▶ [Task item]:
Among the entries below, the lines from the one with "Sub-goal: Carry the" up to and including the one with "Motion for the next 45" are to be restated exactly, without pictures.

—————

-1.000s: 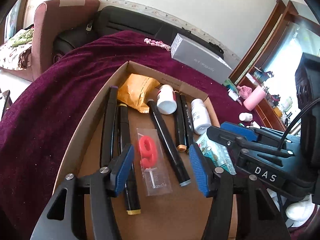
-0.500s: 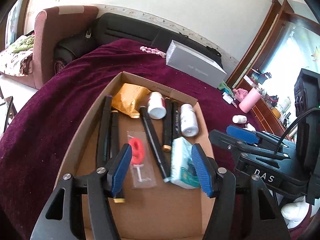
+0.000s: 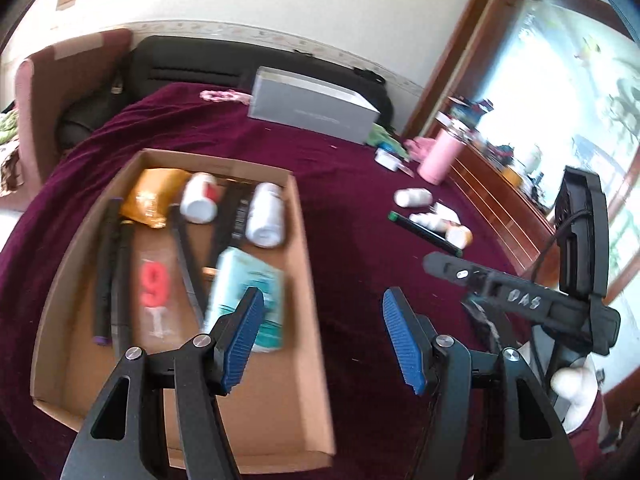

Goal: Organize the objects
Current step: 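Move both tools out of the box toward the black marker and bag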

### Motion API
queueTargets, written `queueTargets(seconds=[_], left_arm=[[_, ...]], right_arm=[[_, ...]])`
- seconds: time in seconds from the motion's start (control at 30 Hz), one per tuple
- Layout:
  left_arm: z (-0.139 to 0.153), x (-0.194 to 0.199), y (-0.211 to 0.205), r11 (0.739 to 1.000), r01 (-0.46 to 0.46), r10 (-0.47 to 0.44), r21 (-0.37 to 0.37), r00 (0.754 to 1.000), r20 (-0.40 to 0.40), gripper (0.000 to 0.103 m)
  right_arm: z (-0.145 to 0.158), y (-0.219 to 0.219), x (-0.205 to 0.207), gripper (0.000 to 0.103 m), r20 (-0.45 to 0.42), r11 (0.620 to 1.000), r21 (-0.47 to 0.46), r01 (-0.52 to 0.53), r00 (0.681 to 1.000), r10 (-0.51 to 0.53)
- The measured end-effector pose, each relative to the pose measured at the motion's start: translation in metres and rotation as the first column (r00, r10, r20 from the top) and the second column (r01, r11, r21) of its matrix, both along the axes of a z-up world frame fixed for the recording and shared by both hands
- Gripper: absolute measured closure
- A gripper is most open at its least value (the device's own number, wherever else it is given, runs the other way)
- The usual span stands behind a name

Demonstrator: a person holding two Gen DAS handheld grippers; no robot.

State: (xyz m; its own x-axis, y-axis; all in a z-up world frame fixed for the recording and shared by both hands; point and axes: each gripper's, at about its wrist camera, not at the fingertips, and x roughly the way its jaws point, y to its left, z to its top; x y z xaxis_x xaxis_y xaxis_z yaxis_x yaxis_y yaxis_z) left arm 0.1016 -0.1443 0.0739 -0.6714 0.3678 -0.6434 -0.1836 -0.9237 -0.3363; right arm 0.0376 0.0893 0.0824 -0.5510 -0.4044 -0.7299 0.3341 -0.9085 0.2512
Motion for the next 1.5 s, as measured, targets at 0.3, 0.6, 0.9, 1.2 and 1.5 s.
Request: queueTargets(seconds=[0.3, 0.6, 0.9, 1.2, 1.5], left_arm=[[0.003, 0.009, 0.048, 0.988, 0.15, -0.15, 0.037, 0.989, 0.009, 0.042], [-0.002, 0.01, 0.06, 0.985, 0.17, -0.17, 0.015, 0.985, 0.033, 0.042], [0.0, -0.022, 0.073, 0.973, 0.208, -0.217, 0.1, 0.972, 0.089, 0.042], [0.024, -0.138, 0.143, 0.953, 0.284, -0.29, 0.103, 0.956, 0.049, 0.042], [-0.045, -0.243, 0.21, 0.966, 0.252, -0.259, 0.061, 0.94, 0.221, 0.042]], right_arm=[[-0.017, 0.164, 0.027, 0.035, 0.088, 0.938, -0.128, 0.322, 0.946, -0.313], [-0.047, 0.177, 0.023, 0.034, 0.197, 0.941, -0.113, 0.319, 0.935, -0.293], [-0.054, 0.144, 0.017, 0.034, 0.155, 0.973, -0.036, 0.23, 0.963, -0.222], [-0.056, 0.209, -0.011, 0.025, 0.132, 0.867, -0.321, 0.381, 0.924, -0.358], [-0.075, 0.242, -0.013, 0.021, 0.223, 0.753, -0.529, 0.391, 0.92, -0.322]])
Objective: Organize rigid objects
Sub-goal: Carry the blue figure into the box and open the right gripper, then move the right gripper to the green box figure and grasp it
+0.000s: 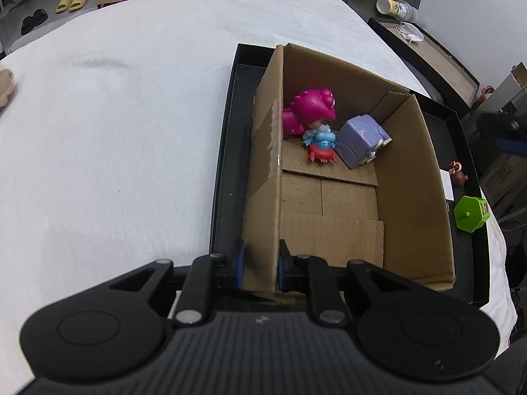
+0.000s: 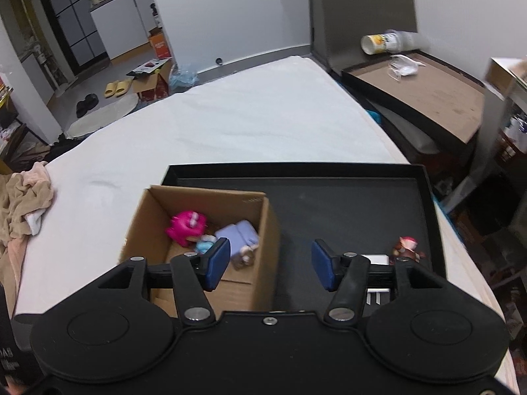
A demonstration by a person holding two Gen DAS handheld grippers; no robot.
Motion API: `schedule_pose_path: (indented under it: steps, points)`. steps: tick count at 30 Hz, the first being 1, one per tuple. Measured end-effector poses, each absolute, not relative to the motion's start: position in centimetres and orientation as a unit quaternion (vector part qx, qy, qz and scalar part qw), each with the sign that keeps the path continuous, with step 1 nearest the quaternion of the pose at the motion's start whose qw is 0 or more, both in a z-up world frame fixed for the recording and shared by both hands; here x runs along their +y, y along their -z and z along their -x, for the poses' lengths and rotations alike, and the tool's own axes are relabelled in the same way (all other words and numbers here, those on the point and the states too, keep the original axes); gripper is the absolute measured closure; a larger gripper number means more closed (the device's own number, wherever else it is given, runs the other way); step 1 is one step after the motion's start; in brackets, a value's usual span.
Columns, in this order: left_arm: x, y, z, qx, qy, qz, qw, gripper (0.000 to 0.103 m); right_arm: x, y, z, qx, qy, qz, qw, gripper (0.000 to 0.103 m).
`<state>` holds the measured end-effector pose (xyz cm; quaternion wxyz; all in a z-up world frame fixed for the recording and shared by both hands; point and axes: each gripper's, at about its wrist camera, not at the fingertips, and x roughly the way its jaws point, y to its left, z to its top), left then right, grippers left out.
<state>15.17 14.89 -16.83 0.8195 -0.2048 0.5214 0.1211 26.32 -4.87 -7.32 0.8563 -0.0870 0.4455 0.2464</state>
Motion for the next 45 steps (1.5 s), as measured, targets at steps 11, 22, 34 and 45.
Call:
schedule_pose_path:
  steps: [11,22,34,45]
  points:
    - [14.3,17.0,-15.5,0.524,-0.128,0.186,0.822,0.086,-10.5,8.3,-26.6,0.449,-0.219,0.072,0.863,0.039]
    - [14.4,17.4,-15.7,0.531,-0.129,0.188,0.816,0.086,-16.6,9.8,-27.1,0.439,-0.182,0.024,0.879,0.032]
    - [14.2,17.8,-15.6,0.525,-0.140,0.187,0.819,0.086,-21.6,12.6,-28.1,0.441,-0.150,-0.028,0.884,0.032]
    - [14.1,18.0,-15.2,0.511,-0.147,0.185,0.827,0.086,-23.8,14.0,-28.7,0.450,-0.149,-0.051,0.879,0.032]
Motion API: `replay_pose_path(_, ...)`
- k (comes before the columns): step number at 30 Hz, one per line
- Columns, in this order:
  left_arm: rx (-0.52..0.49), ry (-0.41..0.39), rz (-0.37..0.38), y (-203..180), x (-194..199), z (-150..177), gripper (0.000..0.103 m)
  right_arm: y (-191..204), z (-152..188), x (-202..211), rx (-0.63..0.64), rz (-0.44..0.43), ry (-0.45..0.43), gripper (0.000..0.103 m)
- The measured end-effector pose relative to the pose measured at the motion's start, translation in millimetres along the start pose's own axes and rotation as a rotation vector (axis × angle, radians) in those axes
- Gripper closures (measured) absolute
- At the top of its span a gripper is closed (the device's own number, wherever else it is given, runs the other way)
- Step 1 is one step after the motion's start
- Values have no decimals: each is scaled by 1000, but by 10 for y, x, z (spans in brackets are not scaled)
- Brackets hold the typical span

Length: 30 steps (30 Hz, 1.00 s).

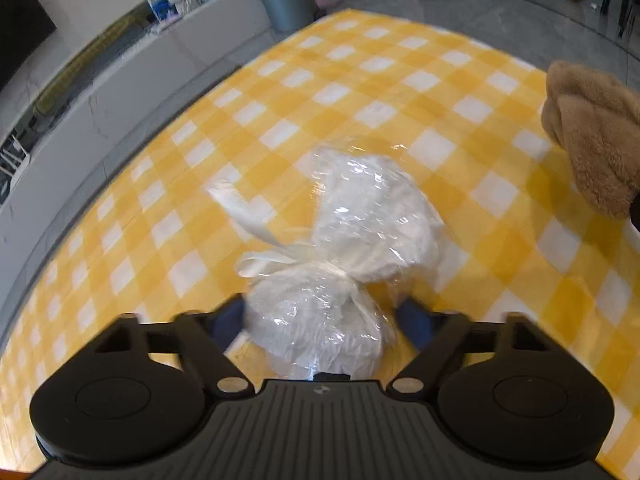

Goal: Organize soft objects
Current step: 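Grasp the clear-wrapped white bundle with the left tool while the right tool lifts the towel, then carry the wrapped bundle into the white box and open the left tool while the right tool carries the towel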

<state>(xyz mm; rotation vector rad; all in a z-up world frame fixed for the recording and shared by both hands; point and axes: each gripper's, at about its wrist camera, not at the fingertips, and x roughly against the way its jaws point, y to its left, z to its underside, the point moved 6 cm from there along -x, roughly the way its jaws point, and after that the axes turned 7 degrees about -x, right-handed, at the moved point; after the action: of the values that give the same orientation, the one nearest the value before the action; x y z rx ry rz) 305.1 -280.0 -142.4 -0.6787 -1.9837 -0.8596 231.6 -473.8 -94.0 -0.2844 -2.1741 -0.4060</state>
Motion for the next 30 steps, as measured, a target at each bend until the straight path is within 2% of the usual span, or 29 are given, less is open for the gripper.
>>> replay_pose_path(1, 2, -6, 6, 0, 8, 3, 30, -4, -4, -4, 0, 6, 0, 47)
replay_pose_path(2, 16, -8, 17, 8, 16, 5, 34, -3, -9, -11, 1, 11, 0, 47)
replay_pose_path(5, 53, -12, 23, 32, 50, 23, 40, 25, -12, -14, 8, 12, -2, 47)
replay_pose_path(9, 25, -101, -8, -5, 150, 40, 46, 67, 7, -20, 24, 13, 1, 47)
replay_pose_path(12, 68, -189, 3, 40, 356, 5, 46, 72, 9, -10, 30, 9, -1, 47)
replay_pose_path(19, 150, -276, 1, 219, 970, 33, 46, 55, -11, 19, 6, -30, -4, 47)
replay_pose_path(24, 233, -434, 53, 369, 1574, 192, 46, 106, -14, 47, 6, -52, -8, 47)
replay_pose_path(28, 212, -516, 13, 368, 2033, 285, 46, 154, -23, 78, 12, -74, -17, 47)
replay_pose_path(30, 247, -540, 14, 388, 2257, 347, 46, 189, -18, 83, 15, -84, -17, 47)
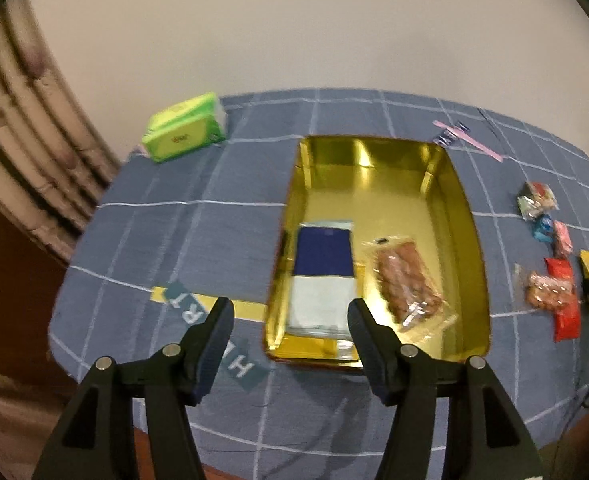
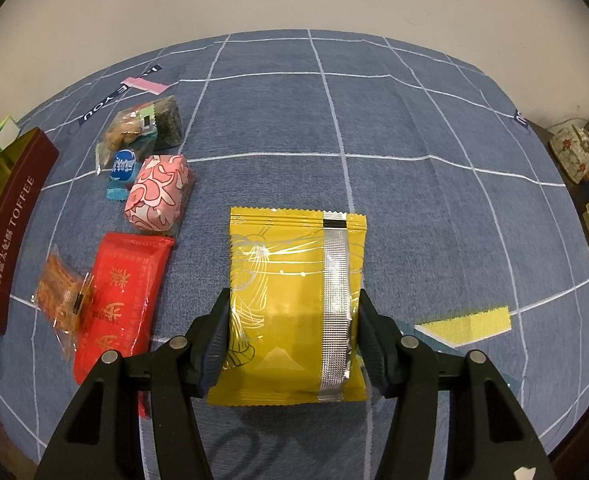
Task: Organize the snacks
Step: 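Lower the navy-and-white box into the gold tin and open the left gripper, then lower the large yellow packet into the tin beside the box, open right gripper, then grasp the red packet on the table with the right gripper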
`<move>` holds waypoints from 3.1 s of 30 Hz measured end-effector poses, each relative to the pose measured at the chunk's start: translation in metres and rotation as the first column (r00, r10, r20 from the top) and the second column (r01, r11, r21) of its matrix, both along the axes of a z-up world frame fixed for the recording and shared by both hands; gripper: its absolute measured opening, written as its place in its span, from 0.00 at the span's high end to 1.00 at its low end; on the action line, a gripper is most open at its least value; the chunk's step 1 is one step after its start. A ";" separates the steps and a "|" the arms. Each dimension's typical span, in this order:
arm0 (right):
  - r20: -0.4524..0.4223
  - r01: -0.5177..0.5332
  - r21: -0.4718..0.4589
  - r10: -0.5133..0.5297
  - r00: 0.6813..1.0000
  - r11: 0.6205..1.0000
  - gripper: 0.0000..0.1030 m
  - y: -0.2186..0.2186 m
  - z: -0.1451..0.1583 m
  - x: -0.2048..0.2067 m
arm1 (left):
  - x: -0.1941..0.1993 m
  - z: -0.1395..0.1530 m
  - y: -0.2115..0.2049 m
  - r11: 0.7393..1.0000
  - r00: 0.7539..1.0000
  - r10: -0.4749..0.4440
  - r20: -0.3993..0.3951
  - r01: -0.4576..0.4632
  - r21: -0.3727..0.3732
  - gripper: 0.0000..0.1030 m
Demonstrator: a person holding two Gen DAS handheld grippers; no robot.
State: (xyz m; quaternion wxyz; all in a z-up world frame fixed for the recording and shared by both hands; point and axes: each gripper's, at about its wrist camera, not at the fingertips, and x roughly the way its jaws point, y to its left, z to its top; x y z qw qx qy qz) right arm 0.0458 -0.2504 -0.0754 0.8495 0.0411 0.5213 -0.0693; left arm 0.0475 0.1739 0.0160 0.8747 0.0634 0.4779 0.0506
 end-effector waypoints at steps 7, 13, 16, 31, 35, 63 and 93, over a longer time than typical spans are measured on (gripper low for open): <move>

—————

▶ [Answer to the exercise]:
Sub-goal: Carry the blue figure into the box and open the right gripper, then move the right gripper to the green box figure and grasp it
+0.000s: 
+0.000s: 
A demonstration by a person holding two Gen DAS handheld grippers; no robot.
Motion API: `schedule_pose_path: (indented under it: steps, points)`. steps: tick count at 30 Hz, the first being 1, one per tuple. Measured end-effector poses, each absolute, not relative to the motion's start: position in centimetres and orientation as a unit quaternion (vector part qx, qy, qz and scalar part qw), each with the sign that keeps the path continuous, with step 1 nearest the quaternion of the pose at the motion's start whose qw is 0 or more, both in a z-up world frame fixed for the recording and shared by both hands; here x runs along their +y, y along their -z and z along their -x, for the poses' lengths and rotations alike, and the tool's own axes are relabelled in the same way (all other words and numbers here, those on the point and the states too, keep the original axes); gripper is the absolute measured closure; a larger gripper number means more closed (the device's own number, wherever else it is given, runs the other way); step 1 is one step after the motion's start; in brackets, a value's usual span.
Columns, in this order: left_arm: x, y, z, qx, qy, qz, qw, gripper (0.000 to 0.103 m); right_arm: x, y, z, qx, qy, qz, qw, gripper (0.000 to 0.103 m).
`<state>` holds the measured end-effector pose (xyz cm; quaternion wxyz; all in a z-up world frame fixed for the recording and shared by both hands; point and axes: each gripper's, at about its wrist camera, not at the fingertips, and x roughly the way its jaws point, y to its left, z to its top), left then right, grippers left out.
<state>15.17 14.89 -16.83 0.8195 -0.2048 0.5214 0.1211 26.32 -4.87 -7.32 0.8563 -0.0870 0.4455 0.2464</state>
Motion for the next 45 steps (1.5 s), as measured, targets at steps 11, 22, 34 and 45.

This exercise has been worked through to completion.